The Whiskey Trench incident was an example of when things did not go as planned.

“That should have never happened,” said McComber. “They (the Canadian military) gave us an ultimatum. Evacuate the hospital, or the army was going to come in. I went to all the points and we made a decision and said, ‘we’re not moving.’”

Community members, however, got wind that the military was coming, and vehicles began heading for the bridge.

“In a war, it’s fog; nothing’s clear,” said McComber. “They were held there for a couple of hours at least, in that heat. When they let them go through, the mob was already on top waiting for them with rocks.”

McComber added, however, that if sick patients instead of women and children had been forced to wait in the summer heat for hours, then stoned going through the trench, McComber fears the situation would have been even worse.

“You would have stoned people that would have died,” he said. “We had over 45 people all with different levels of illness, but mostly elderly. How could they have waited with all the windows up and no air conditioning for over two hours? And then be stoned.”

Leaving the patients in the hospital was a “military move” according to McComber. The veterans did not want to be forced into action, and called the army’s bluff.

Considering the possibilities, McComber remains proud that there was not major bloodshed throughout the summer.

“I’m just glad that we got out with a minimal amount of damage,” he said. “I’m not saying anybody won. It was like going through a war. We kept it as tight as we could do.”

The cooperation between civilians without experience, and those with a military background was overwhelmingly positive, according to Stacey.

“The people in the community, and especially the people who were on the front lines at the barricades who did not have any military experience, looked forward to, and asked a lot of questions to the veterans,” he said.

Each checkpoint sent representatives to the legion to get updates or information as it came. Stacey said Vietnam veterans were particularly useful throughout the summer.

“People were looking for your advice and respecting your experience and what you learned while you were in the service to benefit the people here in the community,” said Stacey.

The military presence in Kahnawake and Kanesatake also affected how the outside forces dealt with the two communities, according to Stacey.

“Our military experience here in Kahnawake did play a big role in how Canada and Quebec approached Kahnawake,” he said. “In all areas, actually. In how they approached in negotiations and in how the approached us physically.

“I don’t think they were as aggressive as they could have been mainly because I believe they knew that we had more wartime experience and personnel than the entire Canadian army at the time. Now that number has obviously changed.”

McComber agrees.

“I’m glad that the military was there because it saved a lot of lives, and it could have gotten a lot worse,” said McComber. “The military was there to keep order.”

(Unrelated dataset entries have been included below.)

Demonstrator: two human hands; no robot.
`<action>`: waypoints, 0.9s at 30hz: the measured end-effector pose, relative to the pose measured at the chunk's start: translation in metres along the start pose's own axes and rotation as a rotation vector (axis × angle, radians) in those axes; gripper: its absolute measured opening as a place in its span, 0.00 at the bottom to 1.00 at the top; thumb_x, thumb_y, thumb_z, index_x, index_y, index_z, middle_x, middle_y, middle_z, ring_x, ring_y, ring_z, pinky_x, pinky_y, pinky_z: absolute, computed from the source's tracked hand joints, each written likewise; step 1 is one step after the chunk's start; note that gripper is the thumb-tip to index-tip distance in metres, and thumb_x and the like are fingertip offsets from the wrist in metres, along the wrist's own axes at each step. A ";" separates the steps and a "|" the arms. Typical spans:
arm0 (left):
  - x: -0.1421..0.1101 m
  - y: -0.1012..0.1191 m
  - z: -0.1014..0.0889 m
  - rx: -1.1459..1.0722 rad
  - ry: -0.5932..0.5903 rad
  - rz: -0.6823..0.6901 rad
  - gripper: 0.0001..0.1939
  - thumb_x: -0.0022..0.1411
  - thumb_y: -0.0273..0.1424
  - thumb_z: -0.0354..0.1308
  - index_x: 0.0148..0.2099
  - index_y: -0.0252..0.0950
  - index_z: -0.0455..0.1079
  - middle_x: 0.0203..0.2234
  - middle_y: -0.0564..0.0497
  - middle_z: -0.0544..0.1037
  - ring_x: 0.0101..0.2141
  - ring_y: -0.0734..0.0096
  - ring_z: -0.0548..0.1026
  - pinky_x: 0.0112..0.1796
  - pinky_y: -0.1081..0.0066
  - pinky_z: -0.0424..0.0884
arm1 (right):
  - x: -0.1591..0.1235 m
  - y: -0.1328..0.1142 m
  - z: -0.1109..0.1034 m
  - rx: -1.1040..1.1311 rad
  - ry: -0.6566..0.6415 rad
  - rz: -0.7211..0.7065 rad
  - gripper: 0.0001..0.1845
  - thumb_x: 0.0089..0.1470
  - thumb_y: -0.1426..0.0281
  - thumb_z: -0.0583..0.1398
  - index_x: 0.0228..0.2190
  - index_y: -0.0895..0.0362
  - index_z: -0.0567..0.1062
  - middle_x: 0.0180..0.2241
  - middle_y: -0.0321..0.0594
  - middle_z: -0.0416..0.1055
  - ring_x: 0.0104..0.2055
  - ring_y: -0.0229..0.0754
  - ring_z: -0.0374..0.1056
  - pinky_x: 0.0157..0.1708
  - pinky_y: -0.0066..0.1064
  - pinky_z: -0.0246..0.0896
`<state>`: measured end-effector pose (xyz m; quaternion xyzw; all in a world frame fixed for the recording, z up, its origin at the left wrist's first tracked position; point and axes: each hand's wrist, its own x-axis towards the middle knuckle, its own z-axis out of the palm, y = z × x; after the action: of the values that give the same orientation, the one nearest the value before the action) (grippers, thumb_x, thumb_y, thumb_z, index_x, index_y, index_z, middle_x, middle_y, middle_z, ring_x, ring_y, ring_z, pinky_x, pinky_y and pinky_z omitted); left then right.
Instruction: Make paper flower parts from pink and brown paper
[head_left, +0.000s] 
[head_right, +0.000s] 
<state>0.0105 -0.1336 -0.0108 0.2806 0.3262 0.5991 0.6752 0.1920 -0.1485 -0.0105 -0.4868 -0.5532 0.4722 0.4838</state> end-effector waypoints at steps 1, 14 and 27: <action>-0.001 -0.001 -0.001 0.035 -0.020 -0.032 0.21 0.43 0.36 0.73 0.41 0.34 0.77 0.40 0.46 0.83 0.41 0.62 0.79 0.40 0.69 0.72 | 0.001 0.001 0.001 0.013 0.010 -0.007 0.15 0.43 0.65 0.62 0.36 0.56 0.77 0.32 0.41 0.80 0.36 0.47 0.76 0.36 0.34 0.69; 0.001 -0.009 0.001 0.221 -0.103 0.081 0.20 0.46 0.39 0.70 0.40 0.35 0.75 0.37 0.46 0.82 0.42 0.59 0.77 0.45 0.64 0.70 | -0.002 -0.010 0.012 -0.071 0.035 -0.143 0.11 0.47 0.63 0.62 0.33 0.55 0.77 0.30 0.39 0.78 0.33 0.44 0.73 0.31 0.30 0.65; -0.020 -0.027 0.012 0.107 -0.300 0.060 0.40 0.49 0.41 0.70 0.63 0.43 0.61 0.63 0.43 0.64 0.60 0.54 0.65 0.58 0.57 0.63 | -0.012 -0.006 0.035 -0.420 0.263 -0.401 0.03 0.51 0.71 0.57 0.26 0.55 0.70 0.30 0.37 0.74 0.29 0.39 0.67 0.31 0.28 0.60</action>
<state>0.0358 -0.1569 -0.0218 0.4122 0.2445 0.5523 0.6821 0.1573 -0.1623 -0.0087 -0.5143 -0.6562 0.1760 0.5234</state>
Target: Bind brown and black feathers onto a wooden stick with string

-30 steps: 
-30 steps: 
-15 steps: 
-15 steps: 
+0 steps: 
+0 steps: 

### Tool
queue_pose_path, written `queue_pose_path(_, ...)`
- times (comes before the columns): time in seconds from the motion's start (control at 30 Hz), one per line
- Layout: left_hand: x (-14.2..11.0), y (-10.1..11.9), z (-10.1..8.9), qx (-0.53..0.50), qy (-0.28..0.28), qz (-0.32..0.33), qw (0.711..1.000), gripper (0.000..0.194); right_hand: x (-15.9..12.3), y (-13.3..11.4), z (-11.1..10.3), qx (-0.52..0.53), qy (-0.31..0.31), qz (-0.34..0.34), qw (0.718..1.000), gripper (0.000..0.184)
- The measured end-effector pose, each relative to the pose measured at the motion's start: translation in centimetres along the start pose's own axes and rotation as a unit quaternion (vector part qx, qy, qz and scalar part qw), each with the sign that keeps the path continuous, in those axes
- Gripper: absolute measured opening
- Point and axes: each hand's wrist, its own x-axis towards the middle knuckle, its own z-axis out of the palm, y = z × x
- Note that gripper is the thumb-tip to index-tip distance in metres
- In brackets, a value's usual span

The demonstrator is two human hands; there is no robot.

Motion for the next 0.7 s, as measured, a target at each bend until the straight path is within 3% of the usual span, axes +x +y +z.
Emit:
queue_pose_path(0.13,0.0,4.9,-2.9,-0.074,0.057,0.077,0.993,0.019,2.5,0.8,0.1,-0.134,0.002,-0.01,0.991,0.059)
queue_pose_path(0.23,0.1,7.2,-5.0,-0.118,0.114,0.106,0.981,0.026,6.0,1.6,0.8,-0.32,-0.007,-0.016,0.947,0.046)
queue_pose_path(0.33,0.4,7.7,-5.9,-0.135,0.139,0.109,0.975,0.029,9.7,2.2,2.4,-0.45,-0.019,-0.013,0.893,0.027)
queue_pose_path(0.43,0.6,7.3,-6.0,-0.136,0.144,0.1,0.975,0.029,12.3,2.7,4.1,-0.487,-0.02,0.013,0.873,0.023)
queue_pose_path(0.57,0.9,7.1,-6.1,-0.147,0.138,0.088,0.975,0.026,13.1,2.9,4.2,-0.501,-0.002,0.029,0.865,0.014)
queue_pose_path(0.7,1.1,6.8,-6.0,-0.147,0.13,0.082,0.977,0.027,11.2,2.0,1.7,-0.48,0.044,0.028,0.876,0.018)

Once the barricades came down, the trouble by no means stopped.

“When it was over, it was just as bad,” said McComber. “We were pulled over all the time at random and who are you going to report it to? The police? They’re the ones who are pulling you over, and they would make up any story to go in your truck. Really, we were at a disadvantage and it was very stressful. It took a while for things to calm down. It didn’t happen in one day.”